Análises químicas ajudam a descobrir quais espécies de abelhas participam da polinização e quais apenas extraem o óleo floral. A coleta desse líquido é uma importante atividade para vários desses insetos que o utilizam na composição do ninho e como alimento para as larvas. O óleo floral chega a ser oito vezes mais energético do que o pólen.
Ao passar pelas flores em busca de alimento (néctar ou óleo floral), as abelhas ficam com os pêlos de seu corpo impregnados de polén e acabam transportando-o de uma flor para outra. Porém, nem todas as espécies de abelhas que visitam as plantas participam desse importante processo que é a polinização. Foi o que mostrou uma pesquisa realizada no Instituto de Química da Universidade Estadual de Campinas. O trabalho estudou as interações de duas espécies de abelhas, solitária e jataí, com o óleo floral da árvore conhecida como lanterneira da Amazônia (Lophanthera lactescens).
Em sua pesquisa em campo, a química Adriana Pianaro observou que os cachos amarelos da lanterneira eram visitados entre as 11 horas da manhã e às três da tarde por abelhas solitárias (Centris trigonoides). A pesquisadora explica que essa espécie, que não vive em colméias, poliniza a planta ao pousar sobre elas. “Elas se prendem, ou abraçam as pétalas por trás, com auxílio das mandíbulas ficando o ventre em contato com as anteras e os estigmas das flores”, diz Pianaro. O pólen que gruda na barriga do inseto é levado a outras flores realizando a polinização.
No entanto, Pianaro averiguou também que as mesmas flores eram visitadas por um outro tipo de abelha, a jataí. Diferentemente das solitárias, que só aparecem no pico do dia, essa outra espécie vem às plantas durante todo o dia coletando apenas o óleo que escorre pelos cabos das flores. Desse modo, elas não polinizam as flores, segundo Pianaro. “Elas simplesmente coletam os óleos florais sem tocar os estames,” explica a pesquisadora. Essas abelhas oportunistas foram identificadas como abelhas indígenas sociais sem ferrão, que os entomologistas chamam de meliponíneos (Tetragonisca angustula) e são popularmente conhecidas como jataís.
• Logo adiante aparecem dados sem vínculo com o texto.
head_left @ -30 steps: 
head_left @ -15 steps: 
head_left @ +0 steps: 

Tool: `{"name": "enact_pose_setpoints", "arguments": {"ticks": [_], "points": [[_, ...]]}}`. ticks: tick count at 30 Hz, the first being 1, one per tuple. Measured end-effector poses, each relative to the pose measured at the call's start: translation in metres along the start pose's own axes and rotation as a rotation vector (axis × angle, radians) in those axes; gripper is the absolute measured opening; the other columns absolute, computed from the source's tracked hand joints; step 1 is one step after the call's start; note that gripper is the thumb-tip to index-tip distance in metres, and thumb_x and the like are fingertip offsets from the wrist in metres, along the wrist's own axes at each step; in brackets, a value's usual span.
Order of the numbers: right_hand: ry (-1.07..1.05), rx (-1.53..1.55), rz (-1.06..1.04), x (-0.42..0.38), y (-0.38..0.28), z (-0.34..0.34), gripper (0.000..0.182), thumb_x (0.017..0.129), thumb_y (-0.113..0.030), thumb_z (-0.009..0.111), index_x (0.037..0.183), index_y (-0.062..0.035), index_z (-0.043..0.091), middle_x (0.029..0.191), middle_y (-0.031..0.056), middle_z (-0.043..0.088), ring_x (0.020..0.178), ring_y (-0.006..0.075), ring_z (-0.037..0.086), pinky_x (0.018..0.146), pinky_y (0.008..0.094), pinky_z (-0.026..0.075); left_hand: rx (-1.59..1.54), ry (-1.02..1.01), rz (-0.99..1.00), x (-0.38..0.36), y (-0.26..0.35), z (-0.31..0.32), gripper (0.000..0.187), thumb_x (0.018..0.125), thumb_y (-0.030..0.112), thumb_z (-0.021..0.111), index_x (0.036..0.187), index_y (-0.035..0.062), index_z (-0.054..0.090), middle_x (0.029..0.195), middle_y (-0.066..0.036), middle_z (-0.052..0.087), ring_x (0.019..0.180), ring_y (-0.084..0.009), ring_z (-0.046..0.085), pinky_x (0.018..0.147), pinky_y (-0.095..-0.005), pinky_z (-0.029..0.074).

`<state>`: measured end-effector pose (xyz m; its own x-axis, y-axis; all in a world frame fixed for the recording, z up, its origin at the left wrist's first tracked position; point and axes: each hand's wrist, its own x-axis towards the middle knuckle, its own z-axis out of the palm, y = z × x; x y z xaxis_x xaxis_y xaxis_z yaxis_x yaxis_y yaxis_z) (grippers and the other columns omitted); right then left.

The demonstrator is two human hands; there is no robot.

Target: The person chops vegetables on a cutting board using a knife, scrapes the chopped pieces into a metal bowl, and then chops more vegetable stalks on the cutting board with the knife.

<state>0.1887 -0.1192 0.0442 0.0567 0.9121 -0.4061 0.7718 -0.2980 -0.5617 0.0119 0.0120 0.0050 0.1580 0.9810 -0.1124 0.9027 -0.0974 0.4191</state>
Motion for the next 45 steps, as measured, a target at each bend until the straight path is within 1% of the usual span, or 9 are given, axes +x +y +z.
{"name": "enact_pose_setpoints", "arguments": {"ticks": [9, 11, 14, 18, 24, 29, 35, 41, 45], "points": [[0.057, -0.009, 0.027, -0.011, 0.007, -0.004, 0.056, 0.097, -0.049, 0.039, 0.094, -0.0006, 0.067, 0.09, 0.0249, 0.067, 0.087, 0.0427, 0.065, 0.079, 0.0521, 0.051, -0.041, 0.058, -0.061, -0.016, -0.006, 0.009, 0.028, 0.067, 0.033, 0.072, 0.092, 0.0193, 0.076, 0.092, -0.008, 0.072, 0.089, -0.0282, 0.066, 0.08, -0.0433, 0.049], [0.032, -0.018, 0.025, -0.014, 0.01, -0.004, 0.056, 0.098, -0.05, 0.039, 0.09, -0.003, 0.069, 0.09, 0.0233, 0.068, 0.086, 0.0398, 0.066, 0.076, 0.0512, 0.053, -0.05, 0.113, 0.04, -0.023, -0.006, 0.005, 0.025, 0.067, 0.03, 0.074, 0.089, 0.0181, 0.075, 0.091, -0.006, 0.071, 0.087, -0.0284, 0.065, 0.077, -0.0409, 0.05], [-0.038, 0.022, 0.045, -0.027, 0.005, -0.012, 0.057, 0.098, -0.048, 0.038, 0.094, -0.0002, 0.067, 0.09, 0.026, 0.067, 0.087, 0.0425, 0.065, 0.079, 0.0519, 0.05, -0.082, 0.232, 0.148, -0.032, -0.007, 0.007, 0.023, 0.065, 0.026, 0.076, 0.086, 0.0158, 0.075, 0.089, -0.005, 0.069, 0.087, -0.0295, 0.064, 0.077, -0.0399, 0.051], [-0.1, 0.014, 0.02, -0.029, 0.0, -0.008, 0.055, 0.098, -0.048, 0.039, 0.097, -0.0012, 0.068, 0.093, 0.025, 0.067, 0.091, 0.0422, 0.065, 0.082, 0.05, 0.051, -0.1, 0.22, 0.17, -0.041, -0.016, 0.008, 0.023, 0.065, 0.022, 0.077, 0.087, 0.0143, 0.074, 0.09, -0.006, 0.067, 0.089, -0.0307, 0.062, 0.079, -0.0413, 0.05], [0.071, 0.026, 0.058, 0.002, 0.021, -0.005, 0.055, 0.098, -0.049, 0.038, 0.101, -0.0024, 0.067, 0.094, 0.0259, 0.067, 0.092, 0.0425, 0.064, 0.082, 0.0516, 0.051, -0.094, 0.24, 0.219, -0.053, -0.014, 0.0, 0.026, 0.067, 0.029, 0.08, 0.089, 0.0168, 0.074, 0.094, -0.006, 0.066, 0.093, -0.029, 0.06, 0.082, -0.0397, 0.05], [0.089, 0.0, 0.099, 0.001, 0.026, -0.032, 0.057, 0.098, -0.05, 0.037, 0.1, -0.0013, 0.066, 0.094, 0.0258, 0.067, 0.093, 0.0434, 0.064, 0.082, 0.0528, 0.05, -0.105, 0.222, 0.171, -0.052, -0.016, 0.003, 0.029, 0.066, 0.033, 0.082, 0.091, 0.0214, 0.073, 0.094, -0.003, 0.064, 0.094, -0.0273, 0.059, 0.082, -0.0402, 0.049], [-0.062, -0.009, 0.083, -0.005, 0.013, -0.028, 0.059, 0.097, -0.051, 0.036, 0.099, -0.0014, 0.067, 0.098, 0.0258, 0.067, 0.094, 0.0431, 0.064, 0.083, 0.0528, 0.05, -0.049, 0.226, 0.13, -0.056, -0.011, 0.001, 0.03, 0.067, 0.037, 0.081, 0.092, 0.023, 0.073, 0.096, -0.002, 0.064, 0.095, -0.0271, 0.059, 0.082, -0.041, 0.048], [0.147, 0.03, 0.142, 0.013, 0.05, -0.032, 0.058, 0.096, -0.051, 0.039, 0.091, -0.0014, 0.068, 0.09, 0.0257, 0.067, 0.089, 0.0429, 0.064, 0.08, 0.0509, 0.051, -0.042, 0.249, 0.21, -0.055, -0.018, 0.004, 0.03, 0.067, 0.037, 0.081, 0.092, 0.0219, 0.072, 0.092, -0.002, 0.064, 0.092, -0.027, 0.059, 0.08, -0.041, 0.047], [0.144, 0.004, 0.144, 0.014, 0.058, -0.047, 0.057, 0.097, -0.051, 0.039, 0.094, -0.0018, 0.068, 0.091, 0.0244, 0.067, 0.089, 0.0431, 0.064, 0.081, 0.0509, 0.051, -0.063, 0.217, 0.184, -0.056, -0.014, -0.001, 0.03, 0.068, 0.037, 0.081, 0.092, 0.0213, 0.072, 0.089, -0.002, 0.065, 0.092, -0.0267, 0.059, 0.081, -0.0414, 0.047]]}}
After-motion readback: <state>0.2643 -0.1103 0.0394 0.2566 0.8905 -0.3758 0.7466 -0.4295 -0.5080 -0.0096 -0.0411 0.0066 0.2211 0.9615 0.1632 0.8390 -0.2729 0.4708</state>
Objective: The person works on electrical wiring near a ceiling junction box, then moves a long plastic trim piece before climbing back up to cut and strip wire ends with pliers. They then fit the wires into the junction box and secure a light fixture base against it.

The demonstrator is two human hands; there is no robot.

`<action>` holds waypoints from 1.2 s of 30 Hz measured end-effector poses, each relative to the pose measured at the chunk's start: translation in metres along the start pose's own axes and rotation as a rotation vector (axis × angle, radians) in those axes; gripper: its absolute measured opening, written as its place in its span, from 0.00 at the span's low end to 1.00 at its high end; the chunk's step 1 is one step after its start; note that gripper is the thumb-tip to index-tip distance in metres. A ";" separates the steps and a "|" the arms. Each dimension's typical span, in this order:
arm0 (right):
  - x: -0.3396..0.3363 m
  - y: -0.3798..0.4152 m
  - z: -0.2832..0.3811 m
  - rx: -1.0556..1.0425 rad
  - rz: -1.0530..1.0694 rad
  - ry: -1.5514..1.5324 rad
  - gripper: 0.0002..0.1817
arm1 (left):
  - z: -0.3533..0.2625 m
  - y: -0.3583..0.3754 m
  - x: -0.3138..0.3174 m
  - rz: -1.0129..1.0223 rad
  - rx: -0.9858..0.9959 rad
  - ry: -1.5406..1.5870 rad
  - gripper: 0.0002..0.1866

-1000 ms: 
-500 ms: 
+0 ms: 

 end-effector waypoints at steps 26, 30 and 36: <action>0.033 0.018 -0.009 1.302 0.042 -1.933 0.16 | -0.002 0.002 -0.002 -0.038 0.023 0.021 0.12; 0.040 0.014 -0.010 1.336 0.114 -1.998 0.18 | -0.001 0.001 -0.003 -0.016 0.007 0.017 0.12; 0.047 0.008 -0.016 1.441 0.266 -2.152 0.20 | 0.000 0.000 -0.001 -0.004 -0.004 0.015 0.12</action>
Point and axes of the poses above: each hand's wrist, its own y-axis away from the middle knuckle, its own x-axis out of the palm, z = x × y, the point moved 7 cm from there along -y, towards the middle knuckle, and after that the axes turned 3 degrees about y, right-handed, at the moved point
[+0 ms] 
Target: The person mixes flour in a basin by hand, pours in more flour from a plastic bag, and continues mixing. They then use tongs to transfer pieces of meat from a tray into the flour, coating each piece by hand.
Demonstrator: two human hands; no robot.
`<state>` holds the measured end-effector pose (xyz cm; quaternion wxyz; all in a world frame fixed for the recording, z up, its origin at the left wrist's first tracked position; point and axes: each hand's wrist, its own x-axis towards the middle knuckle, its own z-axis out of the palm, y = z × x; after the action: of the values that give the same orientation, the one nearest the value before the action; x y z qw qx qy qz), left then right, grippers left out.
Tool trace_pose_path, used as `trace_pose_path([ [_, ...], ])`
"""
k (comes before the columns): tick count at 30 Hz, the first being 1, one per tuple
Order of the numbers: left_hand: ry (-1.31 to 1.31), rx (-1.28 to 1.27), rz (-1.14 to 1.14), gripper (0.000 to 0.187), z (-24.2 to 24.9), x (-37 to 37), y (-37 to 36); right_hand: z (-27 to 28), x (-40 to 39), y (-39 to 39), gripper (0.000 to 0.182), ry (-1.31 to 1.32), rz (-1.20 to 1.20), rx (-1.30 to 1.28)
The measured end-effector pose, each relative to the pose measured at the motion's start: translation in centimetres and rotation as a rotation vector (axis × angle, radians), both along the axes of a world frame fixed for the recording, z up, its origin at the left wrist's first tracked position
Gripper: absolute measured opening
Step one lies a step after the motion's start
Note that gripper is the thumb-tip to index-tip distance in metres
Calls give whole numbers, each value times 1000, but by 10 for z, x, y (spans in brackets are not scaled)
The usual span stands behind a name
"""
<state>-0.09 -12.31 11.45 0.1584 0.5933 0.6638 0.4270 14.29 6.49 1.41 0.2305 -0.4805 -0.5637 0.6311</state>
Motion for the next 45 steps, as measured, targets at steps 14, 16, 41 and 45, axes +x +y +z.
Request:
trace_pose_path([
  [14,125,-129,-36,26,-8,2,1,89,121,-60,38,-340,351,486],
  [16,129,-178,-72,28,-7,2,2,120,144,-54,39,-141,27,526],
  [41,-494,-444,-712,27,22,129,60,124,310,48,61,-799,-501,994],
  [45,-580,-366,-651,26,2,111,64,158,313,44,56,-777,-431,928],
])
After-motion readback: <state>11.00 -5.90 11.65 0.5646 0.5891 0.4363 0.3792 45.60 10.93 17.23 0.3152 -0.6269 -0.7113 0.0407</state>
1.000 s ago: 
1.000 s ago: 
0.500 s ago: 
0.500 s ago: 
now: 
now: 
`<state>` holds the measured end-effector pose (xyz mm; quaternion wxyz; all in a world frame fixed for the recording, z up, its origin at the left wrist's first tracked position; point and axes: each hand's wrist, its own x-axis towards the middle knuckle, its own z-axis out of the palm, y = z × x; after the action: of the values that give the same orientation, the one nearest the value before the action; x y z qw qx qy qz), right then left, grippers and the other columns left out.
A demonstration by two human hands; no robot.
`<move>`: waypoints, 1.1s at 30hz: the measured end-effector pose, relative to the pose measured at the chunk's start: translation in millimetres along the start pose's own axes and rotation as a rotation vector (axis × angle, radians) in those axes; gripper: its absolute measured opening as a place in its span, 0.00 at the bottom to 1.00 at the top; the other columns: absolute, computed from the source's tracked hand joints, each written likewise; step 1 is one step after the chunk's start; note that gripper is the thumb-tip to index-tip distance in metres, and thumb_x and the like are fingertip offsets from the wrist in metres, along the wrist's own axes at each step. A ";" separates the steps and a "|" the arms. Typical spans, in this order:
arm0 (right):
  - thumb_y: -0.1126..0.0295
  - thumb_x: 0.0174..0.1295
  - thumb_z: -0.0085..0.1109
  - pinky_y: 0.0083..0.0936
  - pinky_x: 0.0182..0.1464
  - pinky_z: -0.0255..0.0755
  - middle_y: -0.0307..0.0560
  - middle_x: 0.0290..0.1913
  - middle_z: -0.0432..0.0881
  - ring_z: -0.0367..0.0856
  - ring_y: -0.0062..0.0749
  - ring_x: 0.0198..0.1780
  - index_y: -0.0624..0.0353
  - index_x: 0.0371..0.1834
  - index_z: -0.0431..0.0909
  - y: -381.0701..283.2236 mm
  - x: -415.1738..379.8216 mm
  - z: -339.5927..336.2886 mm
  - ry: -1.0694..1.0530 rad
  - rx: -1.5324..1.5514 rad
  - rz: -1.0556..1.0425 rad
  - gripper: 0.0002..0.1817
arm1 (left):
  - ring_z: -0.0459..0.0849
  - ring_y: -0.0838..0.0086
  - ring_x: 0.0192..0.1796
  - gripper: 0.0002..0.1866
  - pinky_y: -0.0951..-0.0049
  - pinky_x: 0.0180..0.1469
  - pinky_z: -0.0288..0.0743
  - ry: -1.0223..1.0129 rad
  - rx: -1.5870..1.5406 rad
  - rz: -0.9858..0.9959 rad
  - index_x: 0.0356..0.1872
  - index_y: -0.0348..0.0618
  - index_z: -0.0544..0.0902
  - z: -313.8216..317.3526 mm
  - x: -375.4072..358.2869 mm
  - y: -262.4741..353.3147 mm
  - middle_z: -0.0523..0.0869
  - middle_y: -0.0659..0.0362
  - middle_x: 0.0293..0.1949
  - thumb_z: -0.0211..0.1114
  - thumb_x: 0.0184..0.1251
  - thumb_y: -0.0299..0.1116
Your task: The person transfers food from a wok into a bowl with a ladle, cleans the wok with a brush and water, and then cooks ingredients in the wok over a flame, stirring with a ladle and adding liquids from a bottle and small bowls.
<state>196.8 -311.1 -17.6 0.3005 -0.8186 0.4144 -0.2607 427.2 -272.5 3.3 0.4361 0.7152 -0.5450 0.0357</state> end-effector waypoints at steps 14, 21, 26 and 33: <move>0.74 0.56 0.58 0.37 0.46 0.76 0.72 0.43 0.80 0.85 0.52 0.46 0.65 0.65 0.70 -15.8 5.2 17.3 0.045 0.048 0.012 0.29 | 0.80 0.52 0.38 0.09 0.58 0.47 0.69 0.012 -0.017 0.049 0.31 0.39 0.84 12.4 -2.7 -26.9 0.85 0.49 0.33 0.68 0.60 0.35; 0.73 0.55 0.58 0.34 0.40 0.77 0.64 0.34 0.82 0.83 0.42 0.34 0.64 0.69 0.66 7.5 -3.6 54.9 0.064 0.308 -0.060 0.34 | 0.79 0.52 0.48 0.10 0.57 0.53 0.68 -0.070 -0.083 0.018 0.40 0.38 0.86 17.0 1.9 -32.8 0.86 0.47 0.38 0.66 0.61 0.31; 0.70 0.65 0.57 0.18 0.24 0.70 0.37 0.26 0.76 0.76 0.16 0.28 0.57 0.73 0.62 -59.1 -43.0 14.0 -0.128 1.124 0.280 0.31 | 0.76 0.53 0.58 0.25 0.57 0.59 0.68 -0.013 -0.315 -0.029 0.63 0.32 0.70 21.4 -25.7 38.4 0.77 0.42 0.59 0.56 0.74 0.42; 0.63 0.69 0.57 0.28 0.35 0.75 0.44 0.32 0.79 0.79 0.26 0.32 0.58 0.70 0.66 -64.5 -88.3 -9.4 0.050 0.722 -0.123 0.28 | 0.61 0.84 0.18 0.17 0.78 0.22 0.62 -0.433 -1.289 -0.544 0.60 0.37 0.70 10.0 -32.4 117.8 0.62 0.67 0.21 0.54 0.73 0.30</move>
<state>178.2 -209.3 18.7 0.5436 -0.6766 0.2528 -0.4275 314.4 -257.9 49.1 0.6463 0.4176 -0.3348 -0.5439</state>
O trabalho de Pianaro consiste em comprovar, através das análises químicas, qual é a composição química do óleo floral e que as abelhas estão visitando as flores para fazer a sua coleta. Para isso ela captura algumas abelhas nas flores e as sacrifica por congelamento. Depois faz uma extração do conteúdo dos seus abdomens com um solvente orgânico apropriado e analisa os extratos das flores e das abelhas em um equipamento chamado cromatógrafo a gás acoplado a espectrômetro de massas, que identifica moléculas através de suas massas e da forma como essas moléculas se fragmentam.
A pesquisadora explica que para fazer a análise ela compara as substâncias químicas identificadas no óleo que é produzido pelas flores da lanterneira com as substâncias do abdômen das abelhas. “Os óleos florais são armazenados em bolsas chamadas de elaióforos epiteliais localizadas na parte de trás das flores e para conseguir uma quantidade de amostra suficiente para a elaboração dos experimentos foi necessária a coleta de 1200 flores”,conta a pesquisadora. A análise dos resultados mostra que a substância majoritária do óleo floral, um hidrocarboneto, aparece nos extratos das abelhas, comprovando as interações abelha-planta e mostrando como é importante relacionar as análises químicas com as observações biológicas. “Existe uma carência muito grande de profissionais com uma visão mais interdisciplinar”, acredita Pianaro.
Pianaro é integrante do grupo de Ecologia Química coordenado pela química Anita Marsaioli. O grupo ainda conta com a parceria da especialista em comportamento de abelhas solitárias, Isabel Alves dos Santos do Departamento de Ecologia da Universidade de São Paulo (USP). Segundo Santos, 80% das espécies de abelhas são solitárias, isto é, não vivem em colméias. “Essas abelhas coletoras de óleos florais são muito especializadas. Os óleos florais são utilizados por elas como alimento larval e na construção de parte de seus ninhos”, diz a pesquisadora. O projeto também recebe contribuições de outros pesquisadores como os botânicos Volker Bittrich e Maria do Carmo Amaral, do Instituto de Biologia da Unicamp, e Rodrigo Singer, da Universidade Federal do Rio Grande do Sul.